Customer case: Introduction to mobile apps accessibility testing

Author: Dariusz Drezno


The goal was to present the topic of developing and testing accessible mobile apps (for both Android and iOS) at a meeting of the Accessibility Guild bringing together testers and developers creating custom apps.

Screenshot. Trainees on the Teams platform, dozens of smiling faces.

It was very important for the client to get as many participants interested in the topic as possible and further motivate them to explore the topic.

Due to the remote location of many team members, it had to be conducted in online form.


The two-hour event had the following agenda:

  1. How mobile apps are used by people with disabilities (performed by a visually impaired tester).

  2. Manual and automated detection of basic accessibility issues of mobile applications.

  3. Accessibility testing throughout the software development cycle.

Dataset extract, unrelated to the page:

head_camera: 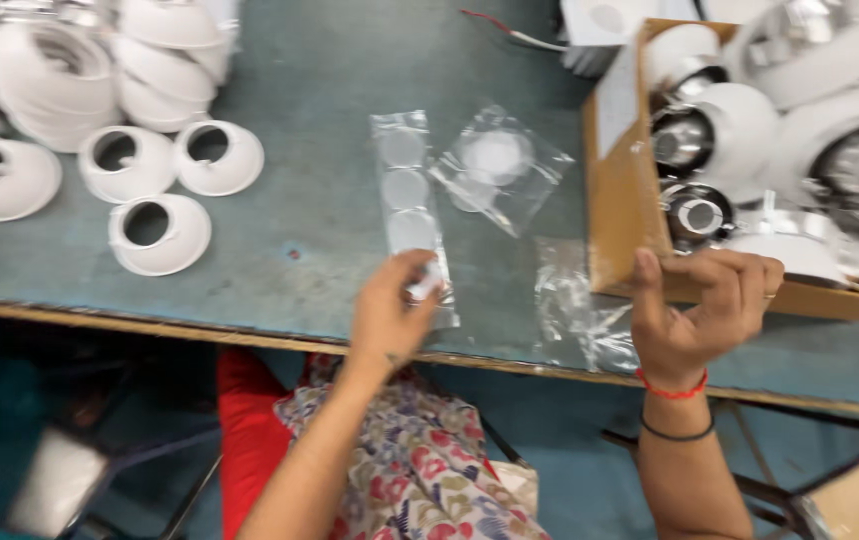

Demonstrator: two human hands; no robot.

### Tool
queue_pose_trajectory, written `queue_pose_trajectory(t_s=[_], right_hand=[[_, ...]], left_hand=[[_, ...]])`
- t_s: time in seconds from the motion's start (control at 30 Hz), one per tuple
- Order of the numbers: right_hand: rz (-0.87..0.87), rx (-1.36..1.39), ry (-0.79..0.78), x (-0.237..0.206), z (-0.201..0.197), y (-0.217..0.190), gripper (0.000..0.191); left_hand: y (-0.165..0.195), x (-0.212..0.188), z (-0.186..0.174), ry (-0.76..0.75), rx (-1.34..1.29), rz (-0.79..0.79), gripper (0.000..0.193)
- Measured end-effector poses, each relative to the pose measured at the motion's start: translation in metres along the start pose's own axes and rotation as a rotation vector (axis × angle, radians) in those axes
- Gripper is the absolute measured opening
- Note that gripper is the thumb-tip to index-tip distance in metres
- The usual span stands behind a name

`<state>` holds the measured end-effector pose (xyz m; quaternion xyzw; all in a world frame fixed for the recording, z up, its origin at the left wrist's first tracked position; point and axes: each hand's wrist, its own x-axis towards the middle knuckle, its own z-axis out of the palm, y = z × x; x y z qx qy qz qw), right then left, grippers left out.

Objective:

Microsoft Teams was used for the training - thanks to sharing both video and audio, participants were able to experience how blind people use a smartphone and see how assistive technologies built into mobile devices are used in practice. Among other things, we demonstrated how to test the accessibility of mobile applications using TalkBack (Android) and VoiceOver (iOS) screen readers, and how to use switches thanks to Switch Access (Android) and Switch Control (iOS). We also discussed automated accessibility scanners - Accessibility Scanner and Accessibility Inspector.


In a post training survey participants rated the meeting at 4.66 on a five-point scale.

The vast majority declared the usefulness of the knowledge gained in their daily work and their willingness to participate in future meetings and workshops on digital accessibility.

To the question in the post-training survey "Would you encourage others to attend such a meeting?" almost all respondents answered "Yes":

Pie chart showing 40 "Yes" and one "No" responses.

Also the work of our trainers received a positive response, when asked "Would you recommend these trainers?", participants responded as follows ("Tak" means "Yes" in Polish):

Pie chart showing 40 "Yes" and one "No" responses.